First Real Grade (I Think)

Today I got back my first actual graded assignment from a French professor (well, I’d gotten one back last week, but that was just a draft that I proceeded to revise, so it’s not final). My wonderful little mini-analysis of texts for — surprise, surprise — my Analysis and Comprehension of Texts class did not exactly go brilliantly. 12/20, or according to the handy little conversion chart I found online, this is about a B. So, yeah, I wasn’t (and am not) thrilled. Not terrible, of course, and I’ve got perfect attendance in that course and the professor keeps on reminding us that she prefers that we hand in work even if we haven’t done it properly so that she has something to grade. And I’m relatively sure that I’ll do better on the work handed in today. I wouldn’t really be too panicked if it wasn’t that, what with the strike, our grades are going to be based on just a few assignments.
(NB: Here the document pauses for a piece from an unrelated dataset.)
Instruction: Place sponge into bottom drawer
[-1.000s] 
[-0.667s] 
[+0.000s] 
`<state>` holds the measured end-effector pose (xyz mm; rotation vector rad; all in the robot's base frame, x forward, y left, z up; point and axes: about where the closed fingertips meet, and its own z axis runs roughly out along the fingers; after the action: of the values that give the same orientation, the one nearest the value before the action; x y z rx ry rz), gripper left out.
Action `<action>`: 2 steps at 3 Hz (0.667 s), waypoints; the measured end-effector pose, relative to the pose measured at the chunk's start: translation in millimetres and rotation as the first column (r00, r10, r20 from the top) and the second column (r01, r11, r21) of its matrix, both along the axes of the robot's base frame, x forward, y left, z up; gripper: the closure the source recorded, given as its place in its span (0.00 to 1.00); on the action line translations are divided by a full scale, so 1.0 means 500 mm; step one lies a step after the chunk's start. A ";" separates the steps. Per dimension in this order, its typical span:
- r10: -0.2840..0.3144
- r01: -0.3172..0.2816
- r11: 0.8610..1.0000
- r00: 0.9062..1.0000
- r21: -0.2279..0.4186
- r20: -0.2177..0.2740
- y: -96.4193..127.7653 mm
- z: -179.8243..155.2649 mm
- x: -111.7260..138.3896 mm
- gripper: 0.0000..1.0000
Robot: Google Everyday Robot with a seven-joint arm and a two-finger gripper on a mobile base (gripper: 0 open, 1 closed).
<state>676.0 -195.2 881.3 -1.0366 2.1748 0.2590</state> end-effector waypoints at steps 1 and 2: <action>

At least I properly class-participated today, something I haven’t done in that class for a while. I was easily one of the more vocal students in the discussion and most of what I said, I got right. Which is how it’s supposed to go, after all. The week after we come back from Spring Break, we’re going to have an in-class analysis, joy of joys. On the brighter side, the professor said she’ll allow dictionaries in class. She’s railed time and again about the boundless sins of bilingual dictionaries, though I personally think her problem is more with the rampant misuse thereof; half the problems she’s cited as examples are things that wouldn’t happen if someone took the time to note that a word was a verb, not a noun, or that it was being used in the singular, not the plural. And she does have legitimate concerns about the utility of the more portable-sized translation dictionaries in a class devoted to in-depth analysis of the written word, which can really be summed up as such:
That’s not a dictionary…
That's not a dictionary

THIS is a dictionary.
THIS is a dictionary

At any rate, I shall much enjoy coming to class with my Nouveau petit robert. 2500 pages of pure Frenchness:
ptitrbrt

In other news, my Discovery of Paris project team picked up our dossiers fresh off the press today:

Dossier cover
Isn’t the cover pretty? I designed the cover. Well, I didn’t pick the color. But I did all the other stuff. Which looked quite a bit better on my computer screen, since I printed it out at the MICEFA office on a laser printer designed for quick, efficient production of documents; all the painstakingly calculated partially-transparent bits got converted into fields of dots. After being scanned into the school’s machine, the pictures behind the header (a lovely juxtaposition of a new block of the Avenue de France and the Frigos) is just about impossible to make out. But hey, considering we were flying pretty much blind, turning in material that came out the other end as a finished product without any mock-ups or anything in between, I think the results are pretty satisfactory.

Photobucket
Interior of the dossier. My section, of course. The pictures came out pretty well; I’d had a bit of trouble adjusting the brightness and contrast once I’d converted them to b/w.

On an utter non-sequitur of an unrelated note: I saw a woman in the subway with a tri-wheel shopping cart. This pleased me far too much. I am too fond of tri-wheel designs just because they are so darned clever. See for yourself, courtesy of some Wikipedia user or other:
tri-star-wheel2
See? They’re all “Don’t mind us, we’re just wheels” and a ditch/bump/flight of stairs is all “Hah, wheels will get stuck here!” and the tri-wheels are like “No, don’t think so.”

Also, I’ve been noticing a lot of people with crutches lately. I mean a lot. Like I pass at least 2-3 people every day who seem to be using a single crutch. Maybe a rash of relatively minor leg injuries? It’s odd, and rather disconcerting.

Oh, and I discovered that one can fiddle around with one’s profile on this Macaualay eportfolio site of ours. I promptly changed my avatar to a proper picture of myself, since I’d apparently been issued a bespectacled, nearly toothless, pink pentagon by the Powers That Be Deciding These Things.



2 Responses to “First Real Grade (I Think)”

  1.   Joseph Ugoretz Says:

    The Pink Pentagon was a random assignment, nothing personal, honest! Everyone gets a different sort of monster until they choose their own avatars. But the new photo is much better, you’re right.

    And please keep up the great work on this–not just the photos, but the reflections, the discussions…it’s all valuable and even if not many of us are commenting, do know that you’ve got a real audience out here!

    When you return, if you’re willing, I hope you’ll continue with some reintegrating posts–what will it be like to come back to NYC after this experience? How will your Paris eportfolio develop (or become a piece of?) an ongoing eportfolio?

    Anyway, just thought I’d chime in! 🙂

  2.   JNJ Says:

    Figured the avatar was random… Though I suppose I could imagine some way-too-bored programmer coding an elaborate system for choosing a geometric monster face based on the number of letters in a person’s name or such. Haven’t given a huge amount of thought to the broader possibilities of the whole eportfolio thing, I’m quite new to it. I expect I’ll poke around a bit and see what sort of stuff other people put up and so on.